Beautiful Revolutionary
About the book

Following her conscientious-objector husband Lenny to the rural Eden of Evergreen Valley, California, Evelyn wants to be happy with their new life. It's the summer of 1968, and Evelyn Lynden is a woman at war with herself. Enter the Reverend Jim Jones, the dynamic leader of a revolutionary church called Peoples Temple. Meticulously researched, elegantly written, and utterly engrossing, Beautiful Revolutionary explores the allure of the real-life charismatic leader who would destroy so many. In masterful prose, Woollett painstakingly examines what happens when Evelyn is pulled into Jones's orbit.
About the author

Laura Elizabeth Woollett
Laura Elizabeth Woollett was born and raised in Perth, Western Australia. In 2012, she completed an honours degree in creative writing at the University of Melbourne.

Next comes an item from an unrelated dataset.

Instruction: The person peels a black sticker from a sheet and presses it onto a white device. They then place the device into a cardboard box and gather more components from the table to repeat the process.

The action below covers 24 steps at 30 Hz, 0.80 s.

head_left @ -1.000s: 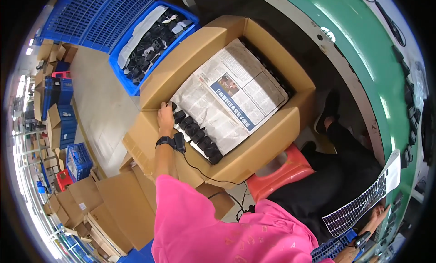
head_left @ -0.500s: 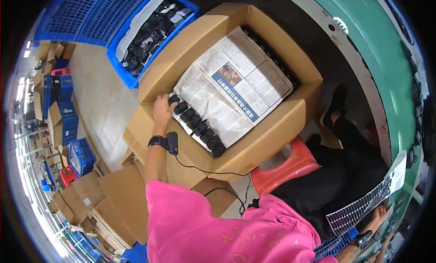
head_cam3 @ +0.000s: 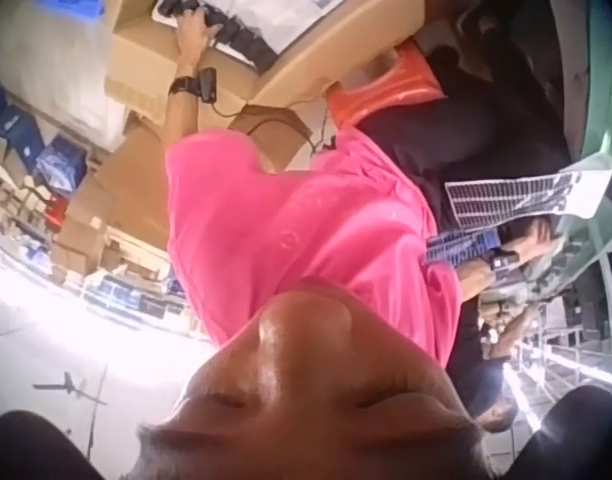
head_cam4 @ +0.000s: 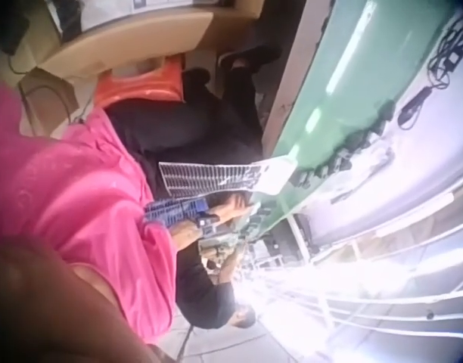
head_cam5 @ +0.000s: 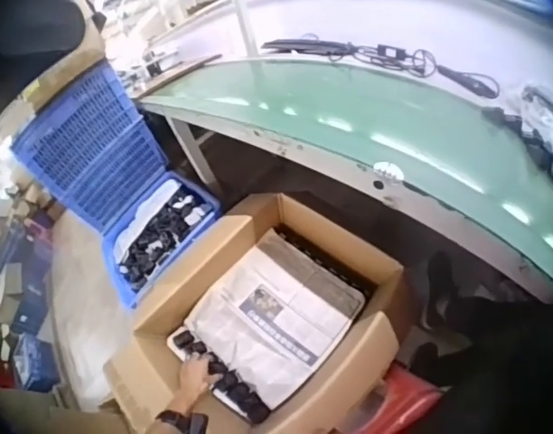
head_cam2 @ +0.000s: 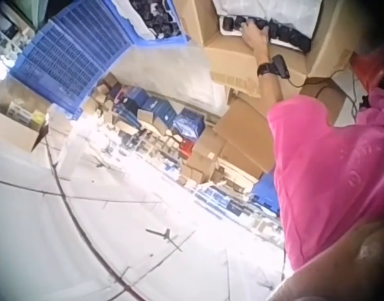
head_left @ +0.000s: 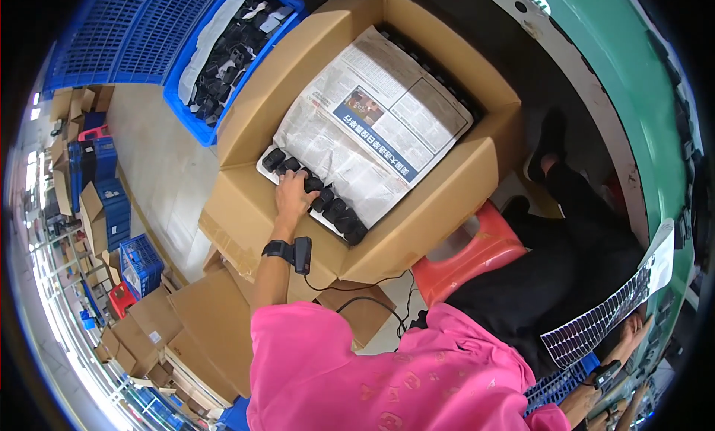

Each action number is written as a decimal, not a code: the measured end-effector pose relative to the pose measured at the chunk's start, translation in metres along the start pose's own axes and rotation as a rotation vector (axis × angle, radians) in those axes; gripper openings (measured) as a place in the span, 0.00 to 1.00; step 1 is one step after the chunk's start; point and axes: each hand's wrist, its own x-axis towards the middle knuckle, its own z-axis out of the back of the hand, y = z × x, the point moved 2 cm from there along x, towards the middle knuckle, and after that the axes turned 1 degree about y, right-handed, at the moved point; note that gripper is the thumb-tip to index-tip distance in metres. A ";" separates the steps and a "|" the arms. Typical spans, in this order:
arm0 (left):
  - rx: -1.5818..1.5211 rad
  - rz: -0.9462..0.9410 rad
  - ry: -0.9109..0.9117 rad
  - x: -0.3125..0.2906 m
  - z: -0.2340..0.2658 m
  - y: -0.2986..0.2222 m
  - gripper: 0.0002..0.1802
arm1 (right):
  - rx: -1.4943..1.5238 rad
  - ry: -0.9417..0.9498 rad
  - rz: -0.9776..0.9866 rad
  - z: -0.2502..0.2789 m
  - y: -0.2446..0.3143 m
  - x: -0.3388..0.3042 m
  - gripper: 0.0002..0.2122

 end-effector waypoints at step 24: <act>-0.139 -0.240 0.247 -0.092 -0.028 -0.060 0.25 | 0.160 -0.004 -0.150 -0.074 -0.065 -0.106 0.14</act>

In 2014, she was awarded a Wheeler Centre/Readings Foundation Hot Desk Fellowship and the John Marsden/Hachette Prize for Fiction, and was chosen as one of the 2015 Melbourne Writers Festival's '30 Under 30'. Her short-story collection, The Love of a Bad Man (Scribe, 2016), was shortlisted for the 2017 Victorian Premier's Literary Award for Fiction and the 2017 Ned Kelly Award for Best First Fiction.
Judges’ comments
Laura Elizabeth Woollett's novel, Beautiful Revolutionary,explores cult psychology and the dangerous lure of the utopian ideology that attracted disciples to Jim Jones's infamous Peoples Temple. Charting the cult's dissolution from its heady socialist beginnings to mass suicide in a Guyanese compound, Woollett's vision moves beyond the charismatic figure of Jones to imagine the lives of his followers and their ultimate complicity in his crimes. Woollett achieves psychologically complex portraits of her two protagonists—minister's daughter Evelyn and conscientious objector Lenny—as they are indoctrinated into a degrading system of punishment and reward that delivers dire consequences for their marriage and sense of selfhood. Wry and incisive, but also imbued with great empathy for the trauma Jones wrought, Beautiful Revolutionary compels the reader to consider the conditions and compromises that allow groupthink to overpower individual responsibility and agency.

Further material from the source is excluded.